*WHAT THE TASK REQUIRES:* Quote every line below exactly and skip any picture.

-------- GIVEN MATERIAL --------

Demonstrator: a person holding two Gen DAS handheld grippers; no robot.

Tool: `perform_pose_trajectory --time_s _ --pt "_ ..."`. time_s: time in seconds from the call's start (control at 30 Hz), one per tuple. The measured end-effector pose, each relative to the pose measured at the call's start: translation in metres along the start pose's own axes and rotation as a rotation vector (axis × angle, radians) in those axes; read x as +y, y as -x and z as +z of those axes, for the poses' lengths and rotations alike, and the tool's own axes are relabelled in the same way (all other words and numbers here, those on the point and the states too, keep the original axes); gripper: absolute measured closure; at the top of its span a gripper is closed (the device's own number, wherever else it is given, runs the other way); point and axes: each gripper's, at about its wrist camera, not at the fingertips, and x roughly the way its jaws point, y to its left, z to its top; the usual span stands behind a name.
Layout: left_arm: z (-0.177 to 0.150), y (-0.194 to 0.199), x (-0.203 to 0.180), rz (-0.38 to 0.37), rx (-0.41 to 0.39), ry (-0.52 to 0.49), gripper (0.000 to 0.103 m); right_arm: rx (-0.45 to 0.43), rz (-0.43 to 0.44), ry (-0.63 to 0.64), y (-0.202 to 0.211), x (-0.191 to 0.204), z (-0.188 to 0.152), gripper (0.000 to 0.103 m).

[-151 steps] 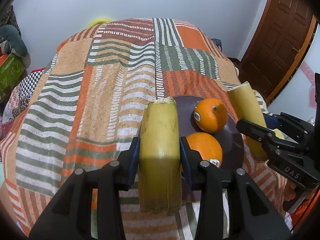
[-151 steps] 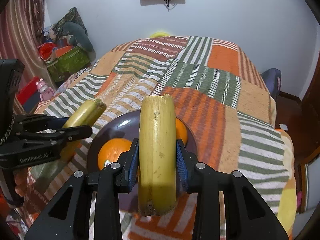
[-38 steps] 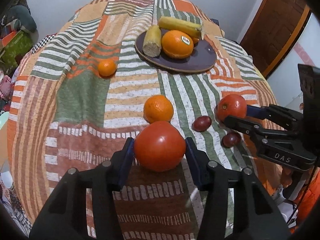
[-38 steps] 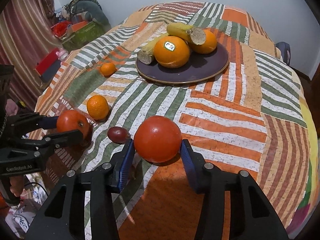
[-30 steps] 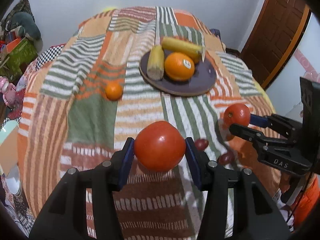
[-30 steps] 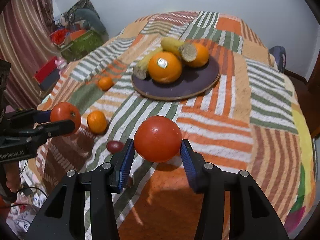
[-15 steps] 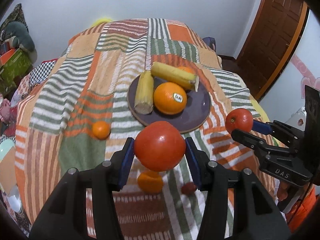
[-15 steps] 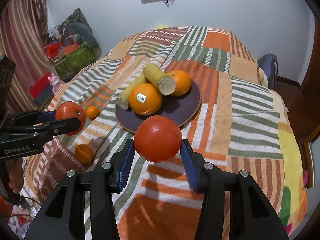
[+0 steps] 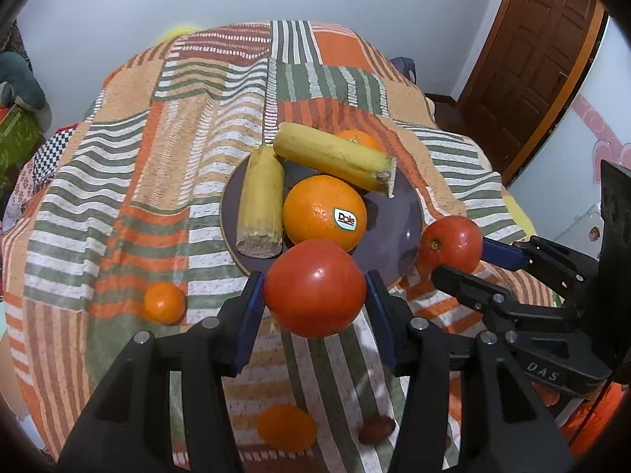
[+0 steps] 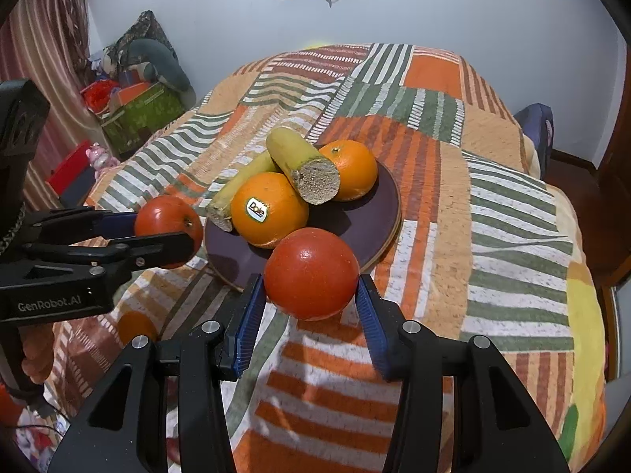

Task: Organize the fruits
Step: 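Lower the left tool's tomato onto the plate while the right tool places its tomato beside it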

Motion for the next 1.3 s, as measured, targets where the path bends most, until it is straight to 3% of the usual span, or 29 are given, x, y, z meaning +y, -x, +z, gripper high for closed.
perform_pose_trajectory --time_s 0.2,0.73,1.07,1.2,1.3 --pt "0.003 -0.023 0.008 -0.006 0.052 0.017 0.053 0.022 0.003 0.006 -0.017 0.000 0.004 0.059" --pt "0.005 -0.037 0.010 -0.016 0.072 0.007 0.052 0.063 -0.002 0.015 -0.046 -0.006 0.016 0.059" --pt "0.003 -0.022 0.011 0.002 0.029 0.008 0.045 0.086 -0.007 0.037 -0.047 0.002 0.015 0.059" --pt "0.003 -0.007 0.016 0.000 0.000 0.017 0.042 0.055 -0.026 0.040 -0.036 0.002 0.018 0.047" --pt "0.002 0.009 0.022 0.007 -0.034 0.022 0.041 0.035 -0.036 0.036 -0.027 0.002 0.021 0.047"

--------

*SOLUTION BELOW:*
Demonstrator: a person holding two Gen DAS handheld grippers; no robot.

Tool: `perform_pose_trajectory --time_s _ --pt "_ ..."`. time_s: time in seconds from the call's start (control at 30 Hz), one per tuple. The measured end-effector pose, each relative to the pose measured at the call's start: translation in metres along the start pose's own axes and rotation as a rotation vector (axis × angle, radians) in those axes; read x as +y, y as -x and z as +z of those axes, for the poses' lengths and rotations alike, and the tool's own axes are relabelled in the same way (all other words and numbers here, those on the point and the states too, keep the original axes); gripper: absolute measured closure; at the top of its span a gripper is closed (the device's own number, wherever else it is given, runs the other way); point and axes: each gripper's, at about its wrist camera, not at the fingertips, and x roughly the way its jaws point, y to its left, z to its top; the usual span stands behind a name.
Layout: left_arm: z (-0.177 to 0.150), y (-0.194 to 0.199), x (-0.203 to 0.180), rz (-0.38 to 0.37), rx (-0.41 to 0.39), ry (-0.52 to 0.49), gripper (0.000 to 0.103 m); right_arm: rx (-0.45 to 0.43), rz (-0.43 to 0.44), ry (-0.63 to 0.64), y (-0.202 to 0.211), x (-0.191 to 0.204), z (-0.188 to 0.152), gripper (0.000 to 0.103 m).

[-151 steps] 
[-151 steps] 
[-38 steps] 
[-38 steps] 
[-30 steps] 
[-30 steps] 
[-15 steps] 
[-15 steps] 
[+0 steps] 
[+0 steps] 

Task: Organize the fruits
Step: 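Lower the left tool's tomato onto the plate while the right tool places its tomato beside it
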
Motion for the next 1.3 s, as measured, targets where the path bends most, until it is straight to 3% of the usual span, or 29 are given, x, y, z meaning +y, -x, +z, gripper high for closed.
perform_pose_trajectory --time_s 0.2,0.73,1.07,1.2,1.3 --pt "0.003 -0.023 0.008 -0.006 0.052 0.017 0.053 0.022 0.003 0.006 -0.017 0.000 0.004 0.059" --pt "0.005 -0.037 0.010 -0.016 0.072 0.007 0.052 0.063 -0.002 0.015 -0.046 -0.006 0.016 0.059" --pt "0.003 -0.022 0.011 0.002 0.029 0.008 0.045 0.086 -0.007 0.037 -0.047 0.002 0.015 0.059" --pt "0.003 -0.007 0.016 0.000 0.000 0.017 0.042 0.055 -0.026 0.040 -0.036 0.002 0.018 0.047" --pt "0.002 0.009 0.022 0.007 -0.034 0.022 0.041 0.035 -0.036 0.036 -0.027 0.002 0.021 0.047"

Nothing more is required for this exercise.